One of last season's biggest challenges was the abundance of small-sized fruit, which had a major impact on prices and destinations. However, this year the distribution of sizes is well balanced, says Eslam, with 20% of small sizes, 50 of medium sizes, and 30% of large sizes for the navel oranges that open the season. "This will enable us to recover our share in markets that prefer large sizes, such as China, where orders were down last season," adds the exporter.

The Egyptian season is starting as the South African season finishes, and Morocco and Spain have had a failed start to their campaign due to drought, which is likely to impact their entire season. "We remain in the market with Turkey, which has more citrus volumes than last season but has quality concerns, judging by the complaints we're currently seeing on the market, and Greece, with low volumes."

"We're, therefore, expecting greater demand from France, Greece, Germany, and Italy due to the drop in Spanish production.

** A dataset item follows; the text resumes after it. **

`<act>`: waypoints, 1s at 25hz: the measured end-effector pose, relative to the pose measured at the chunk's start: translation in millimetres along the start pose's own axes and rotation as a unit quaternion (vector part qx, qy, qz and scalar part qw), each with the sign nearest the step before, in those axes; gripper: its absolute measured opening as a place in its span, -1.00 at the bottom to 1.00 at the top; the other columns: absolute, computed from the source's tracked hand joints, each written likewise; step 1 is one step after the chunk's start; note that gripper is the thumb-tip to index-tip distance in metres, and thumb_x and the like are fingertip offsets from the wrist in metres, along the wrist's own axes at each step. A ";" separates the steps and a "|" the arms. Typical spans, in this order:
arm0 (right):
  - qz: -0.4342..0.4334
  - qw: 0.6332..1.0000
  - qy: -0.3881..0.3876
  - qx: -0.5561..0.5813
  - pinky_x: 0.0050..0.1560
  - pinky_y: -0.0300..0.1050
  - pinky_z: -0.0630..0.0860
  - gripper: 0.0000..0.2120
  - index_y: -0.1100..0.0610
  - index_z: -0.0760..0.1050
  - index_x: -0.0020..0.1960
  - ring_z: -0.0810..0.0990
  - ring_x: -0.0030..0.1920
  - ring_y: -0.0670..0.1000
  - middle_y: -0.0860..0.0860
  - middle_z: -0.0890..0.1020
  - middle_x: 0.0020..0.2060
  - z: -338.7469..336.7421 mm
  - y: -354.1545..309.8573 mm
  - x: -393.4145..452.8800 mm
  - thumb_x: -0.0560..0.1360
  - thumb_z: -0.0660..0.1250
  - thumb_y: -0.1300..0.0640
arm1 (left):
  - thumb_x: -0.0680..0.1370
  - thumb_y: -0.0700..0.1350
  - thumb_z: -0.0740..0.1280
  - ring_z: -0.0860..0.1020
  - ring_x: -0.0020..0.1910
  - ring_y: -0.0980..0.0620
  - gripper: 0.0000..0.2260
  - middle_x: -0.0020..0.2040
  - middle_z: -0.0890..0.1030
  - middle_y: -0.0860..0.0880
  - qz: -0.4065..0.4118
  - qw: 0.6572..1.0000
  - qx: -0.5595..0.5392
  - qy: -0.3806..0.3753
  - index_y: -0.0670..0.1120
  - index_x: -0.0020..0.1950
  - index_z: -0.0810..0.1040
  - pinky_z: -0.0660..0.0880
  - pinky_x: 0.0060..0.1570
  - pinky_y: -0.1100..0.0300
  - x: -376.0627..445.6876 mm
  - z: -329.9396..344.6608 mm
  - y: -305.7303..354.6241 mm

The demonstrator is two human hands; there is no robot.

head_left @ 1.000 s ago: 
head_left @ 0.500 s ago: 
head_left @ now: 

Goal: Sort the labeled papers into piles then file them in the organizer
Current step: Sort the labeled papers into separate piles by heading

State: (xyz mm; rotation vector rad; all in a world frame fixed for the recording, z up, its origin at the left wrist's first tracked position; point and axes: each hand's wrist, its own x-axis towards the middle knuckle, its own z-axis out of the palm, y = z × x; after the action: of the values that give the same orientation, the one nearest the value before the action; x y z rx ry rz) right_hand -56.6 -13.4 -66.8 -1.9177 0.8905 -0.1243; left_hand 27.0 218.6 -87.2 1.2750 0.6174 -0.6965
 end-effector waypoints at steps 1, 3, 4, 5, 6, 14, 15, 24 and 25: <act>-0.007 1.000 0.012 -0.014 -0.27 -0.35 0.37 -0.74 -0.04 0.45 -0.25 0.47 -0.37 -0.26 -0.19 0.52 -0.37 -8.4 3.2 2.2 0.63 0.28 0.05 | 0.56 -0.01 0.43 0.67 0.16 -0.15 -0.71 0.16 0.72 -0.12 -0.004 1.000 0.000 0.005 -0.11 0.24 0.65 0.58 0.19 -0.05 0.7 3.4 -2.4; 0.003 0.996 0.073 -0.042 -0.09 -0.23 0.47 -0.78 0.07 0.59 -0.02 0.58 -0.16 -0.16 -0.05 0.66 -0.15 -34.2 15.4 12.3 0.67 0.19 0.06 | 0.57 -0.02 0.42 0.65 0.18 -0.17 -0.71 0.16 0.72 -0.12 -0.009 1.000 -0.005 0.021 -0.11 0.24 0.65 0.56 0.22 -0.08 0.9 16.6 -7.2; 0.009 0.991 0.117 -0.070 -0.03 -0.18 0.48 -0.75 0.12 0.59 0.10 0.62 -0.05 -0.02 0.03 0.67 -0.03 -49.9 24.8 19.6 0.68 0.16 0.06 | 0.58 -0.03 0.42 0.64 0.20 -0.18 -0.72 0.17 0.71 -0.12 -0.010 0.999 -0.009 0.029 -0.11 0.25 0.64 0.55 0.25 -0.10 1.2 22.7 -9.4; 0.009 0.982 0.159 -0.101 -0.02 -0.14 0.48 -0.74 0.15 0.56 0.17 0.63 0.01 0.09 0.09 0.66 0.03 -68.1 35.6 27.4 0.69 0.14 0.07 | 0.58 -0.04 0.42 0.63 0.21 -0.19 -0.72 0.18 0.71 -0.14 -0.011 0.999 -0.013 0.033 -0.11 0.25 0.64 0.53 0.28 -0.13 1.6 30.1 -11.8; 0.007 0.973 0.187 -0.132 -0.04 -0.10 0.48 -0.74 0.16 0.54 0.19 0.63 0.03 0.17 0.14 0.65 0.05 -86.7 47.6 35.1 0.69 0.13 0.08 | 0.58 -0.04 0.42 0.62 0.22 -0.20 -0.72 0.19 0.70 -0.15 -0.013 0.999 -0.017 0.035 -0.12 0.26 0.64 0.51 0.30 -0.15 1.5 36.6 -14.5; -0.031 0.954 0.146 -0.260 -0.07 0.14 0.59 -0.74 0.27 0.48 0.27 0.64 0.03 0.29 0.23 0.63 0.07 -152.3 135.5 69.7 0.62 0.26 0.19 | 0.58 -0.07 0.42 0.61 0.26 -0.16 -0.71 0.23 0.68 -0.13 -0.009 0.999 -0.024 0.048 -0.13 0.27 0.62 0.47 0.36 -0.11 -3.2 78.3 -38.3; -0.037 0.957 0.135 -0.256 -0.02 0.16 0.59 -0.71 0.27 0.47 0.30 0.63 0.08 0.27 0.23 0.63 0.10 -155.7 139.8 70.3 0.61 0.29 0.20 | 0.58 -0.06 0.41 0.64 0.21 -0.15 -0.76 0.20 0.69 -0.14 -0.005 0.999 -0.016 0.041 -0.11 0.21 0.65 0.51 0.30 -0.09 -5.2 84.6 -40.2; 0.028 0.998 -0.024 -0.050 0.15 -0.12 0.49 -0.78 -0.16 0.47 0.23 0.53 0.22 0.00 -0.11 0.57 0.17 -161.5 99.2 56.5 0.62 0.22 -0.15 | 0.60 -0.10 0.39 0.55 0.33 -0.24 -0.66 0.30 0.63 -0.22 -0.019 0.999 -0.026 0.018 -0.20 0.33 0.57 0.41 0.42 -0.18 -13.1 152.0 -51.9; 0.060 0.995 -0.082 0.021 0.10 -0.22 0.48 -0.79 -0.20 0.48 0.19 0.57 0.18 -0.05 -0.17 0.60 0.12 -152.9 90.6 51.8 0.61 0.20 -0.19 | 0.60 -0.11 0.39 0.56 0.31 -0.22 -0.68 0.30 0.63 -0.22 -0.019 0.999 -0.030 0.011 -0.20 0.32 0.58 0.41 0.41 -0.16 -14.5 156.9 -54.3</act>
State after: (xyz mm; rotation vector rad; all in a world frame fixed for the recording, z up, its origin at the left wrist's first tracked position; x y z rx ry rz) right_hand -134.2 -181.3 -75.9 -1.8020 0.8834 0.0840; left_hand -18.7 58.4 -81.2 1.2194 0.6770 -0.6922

We're already seeing strong demand even before the start of the campaign from the Netherlands, the re-export hub for the entire Europe, and this will add to our traditional markets such as Russia and Saudi Arabia," adds the exporter.

The drop in production in Morocco and Spain will leave the ground for Egyptian exporters in markets where they don't normally export in large volumes, says Gelila "This is the case for South America, the Philippines, and Canada."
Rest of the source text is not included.